Politik

Entzug der Zulassungen Kassen drohen

Die Krankenkassen drohen streikenden Ärzten mit harten Sanktionen bis hin zum Entzug der Kassenzulassung.

"Sollten Ärzte ihre Patienten nicht mehr ausreichend behandeln, müssen sie mit dem Verlust ihrer Kassenzulassung rechnen", warnte der Verwaltungsratsvorsitzende des AOK-Bundesverbandes, Peter Kirch, in Bonn. Die Kassenärzte seien verpflichtet, "die medizinische Versorgung sicherzustellen".

Zuvor hatte bereits Gesundheitsministerin Ulla Schmidt (SPD) die Kassenärztliche Bundesvereinigung (KBV) scharf davor gewarnt, zu "Dienst nach Vorschrift" oder "Budgetferien" aufzurufen. Die KBV bereitet entsprechende Pläne ab Januar vor. Als Folge müssen Patienten mit geschlossenen Praxen, Wartezeiten und einer Behandlung auf Sparflamme rechnen.

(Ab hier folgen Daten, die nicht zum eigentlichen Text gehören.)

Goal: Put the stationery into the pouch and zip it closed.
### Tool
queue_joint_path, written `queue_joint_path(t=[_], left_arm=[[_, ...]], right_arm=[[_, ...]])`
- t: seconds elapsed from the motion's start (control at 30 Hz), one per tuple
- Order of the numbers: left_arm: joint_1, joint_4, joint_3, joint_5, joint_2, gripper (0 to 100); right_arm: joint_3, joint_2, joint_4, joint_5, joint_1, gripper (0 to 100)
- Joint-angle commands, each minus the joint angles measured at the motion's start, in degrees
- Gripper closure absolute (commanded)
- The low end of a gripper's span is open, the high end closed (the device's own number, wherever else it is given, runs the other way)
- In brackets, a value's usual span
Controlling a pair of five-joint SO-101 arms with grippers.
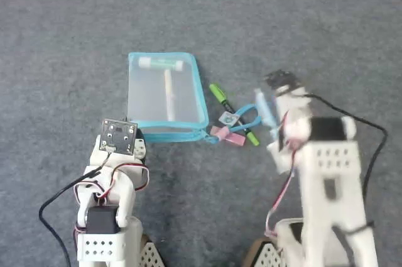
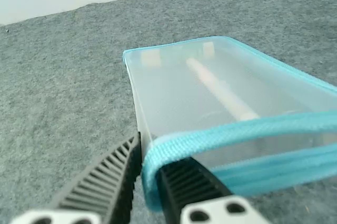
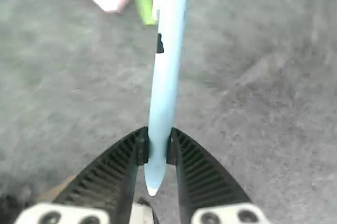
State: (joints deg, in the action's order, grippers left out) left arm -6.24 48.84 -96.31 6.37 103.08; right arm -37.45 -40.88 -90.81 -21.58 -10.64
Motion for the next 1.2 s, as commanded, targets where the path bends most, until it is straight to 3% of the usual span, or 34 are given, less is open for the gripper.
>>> queue_joint_path(t=[0.0,0.13,0.27,0.57,1.0,1.17], left_arm=[[-0.4,-1.7,0.7,0.3,1.1,99],[-0.4,-1.6,0.7,0.3,1.1,99],[-0.4,-1.6,0.7,0.3,1.1,99],[-0.4,-1.6,0.7,0.3,1.1,99],[0.2,-1.6,0.7,0.3,1.1,99],[4.7,-1.5,0.7,0.3,1.1,99]], right_arm=[[3.3,-7.3,-4.0,-0.3,-14.9,99.1],[3.3,-6.5,-4.2,1.8,-26.9,99.1],[3.4,-3.1,-3.0,2.1,-31.7,99.1],[10.1,9.1,-0.1,4.6,-31.9,99.1],[36.7,34.1,-0.1,13.5,-31.9,99.1],[52.4,46.8,-2.4,18.4,-32.0,99.1]])
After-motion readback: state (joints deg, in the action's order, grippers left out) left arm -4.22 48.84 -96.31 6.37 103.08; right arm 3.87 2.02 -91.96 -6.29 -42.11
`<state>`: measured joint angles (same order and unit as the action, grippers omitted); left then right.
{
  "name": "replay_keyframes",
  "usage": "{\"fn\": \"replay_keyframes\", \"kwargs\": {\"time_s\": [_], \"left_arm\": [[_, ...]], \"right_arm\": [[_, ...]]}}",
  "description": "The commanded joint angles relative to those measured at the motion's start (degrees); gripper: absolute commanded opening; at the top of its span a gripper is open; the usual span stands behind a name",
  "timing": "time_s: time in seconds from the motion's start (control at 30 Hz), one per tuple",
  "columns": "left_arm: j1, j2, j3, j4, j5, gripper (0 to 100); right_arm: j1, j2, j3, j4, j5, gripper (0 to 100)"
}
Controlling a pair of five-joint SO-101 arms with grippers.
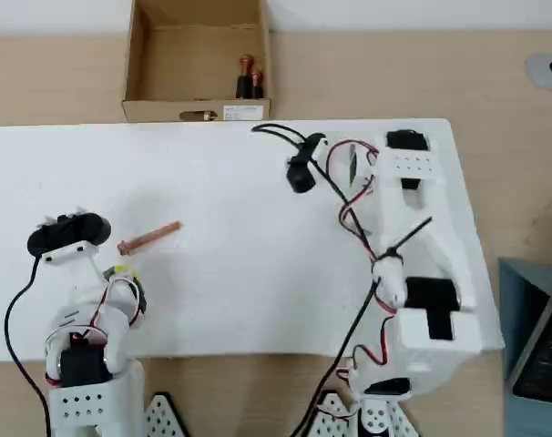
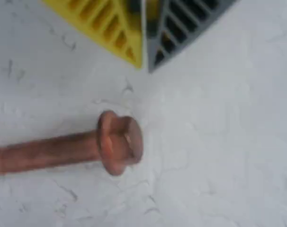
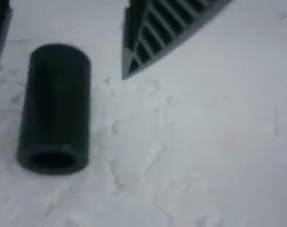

Die Ärzteinitiative Berlin hatte sogar angekündigt, Kranken drohe von Januar an ein "Probesitzen in der Hölle". Als Protest gegen Schmidts Sparpläne im Gesundheitswesen sollten von Januar an wochenlang 1.000 der 6.200 Praxen in Berlin geschlossen bleiben. Damit solle gezeigt werden, was das von der Politik angestrebte Modell für die Kranken bedeute, sagte der Chef der Ärzteinitiative, Uwe Kraffel.

Die Proteste der Ärzteschaft richten sich zum einen gegen das rot-grüne Sparpaket, das für die Mediziner 2003 eine Nullrunde bei den Honoraren vorsieht. Zum anderen wehren sich die Ärzte gegen die Pläne der Regierung, bei der vorgesehenen Strukturreform 2004 die Machtposition der Ärztefunktionäre zu beschneiden.